**THE TASK:** Give the number of lines in the records below that include the word "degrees", and add nothing to it.

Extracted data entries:
= = =

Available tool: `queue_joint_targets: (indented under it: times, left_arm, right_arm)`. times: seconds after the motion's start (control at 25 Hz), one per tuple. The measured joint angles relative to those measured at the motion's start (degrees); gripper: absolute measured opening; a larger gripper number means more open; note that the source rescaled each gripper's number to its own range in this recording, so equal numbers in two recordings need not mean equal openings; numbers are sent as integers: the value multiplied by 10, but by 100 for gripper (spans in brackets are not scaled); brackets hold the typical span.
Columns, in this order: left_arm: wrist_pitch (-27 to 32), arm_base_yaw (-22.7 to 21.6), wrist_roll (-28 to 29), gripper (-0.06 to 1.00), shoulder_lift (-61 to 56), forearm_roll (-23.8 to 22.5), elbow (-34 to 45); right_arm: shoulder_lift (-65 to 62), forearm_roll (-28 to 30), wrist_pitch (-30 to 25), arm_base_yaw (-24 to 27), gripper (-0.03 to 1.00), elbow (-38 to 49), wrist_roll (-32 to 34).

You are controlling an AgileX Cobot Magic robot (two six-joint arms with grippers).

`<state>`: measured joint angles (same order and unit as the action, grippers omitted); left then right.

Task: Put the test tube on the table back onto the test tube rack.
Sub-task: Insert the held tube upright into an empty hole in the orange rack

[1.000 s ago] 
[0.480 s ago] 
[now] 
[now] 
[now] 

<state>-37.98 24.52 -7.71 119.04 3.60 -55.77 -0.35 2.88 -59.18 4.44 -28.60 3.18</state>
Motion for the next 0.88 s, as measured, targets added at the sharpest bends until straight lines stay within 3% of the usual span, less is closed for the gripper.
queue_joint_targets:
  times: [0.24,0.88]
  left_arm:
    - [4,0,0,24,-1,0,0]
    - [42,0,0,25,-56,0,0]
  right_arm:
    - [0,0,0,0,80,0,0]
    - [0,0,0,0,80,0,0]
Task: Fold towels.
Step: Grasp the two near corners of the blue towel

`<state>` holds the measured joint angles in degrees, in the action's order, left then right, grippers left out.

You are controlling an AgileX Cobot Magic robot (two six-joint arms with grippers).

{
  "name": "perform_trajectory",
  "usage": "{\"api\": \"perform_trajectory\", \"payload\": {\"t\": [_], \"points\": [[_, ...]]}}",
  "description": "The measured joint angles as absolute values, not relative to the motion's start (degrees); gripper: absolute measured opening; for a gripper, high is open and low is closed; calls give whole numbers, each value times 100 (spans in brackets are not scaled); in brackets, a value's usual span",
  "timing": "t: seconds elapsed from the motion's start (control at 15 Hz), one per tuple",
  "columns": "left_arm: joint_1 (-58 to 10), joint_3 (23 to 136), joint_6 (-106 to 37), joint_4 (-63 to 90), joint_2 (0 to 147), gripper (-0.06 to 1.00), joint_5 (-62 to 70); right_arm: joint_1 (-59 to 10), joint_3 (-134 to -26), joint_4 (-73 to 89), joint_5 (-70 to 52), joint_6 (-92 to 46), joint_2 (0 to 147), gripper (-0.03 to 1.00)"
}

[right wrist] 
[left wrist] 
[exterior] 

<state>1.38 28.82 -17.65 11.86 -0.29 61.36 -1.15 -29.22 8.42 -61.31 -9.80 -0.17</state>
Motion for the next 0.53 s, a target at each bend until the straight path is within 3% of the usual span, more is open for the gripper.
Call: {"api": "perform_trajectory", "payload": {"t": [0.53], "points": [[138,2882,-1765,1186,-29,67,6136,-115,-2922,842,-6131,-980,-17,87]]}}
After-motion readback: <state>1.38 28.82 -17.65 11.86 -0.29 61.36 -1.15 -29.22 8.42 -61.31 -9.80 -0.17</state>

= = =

**PROBLEM SOLUTION:** 3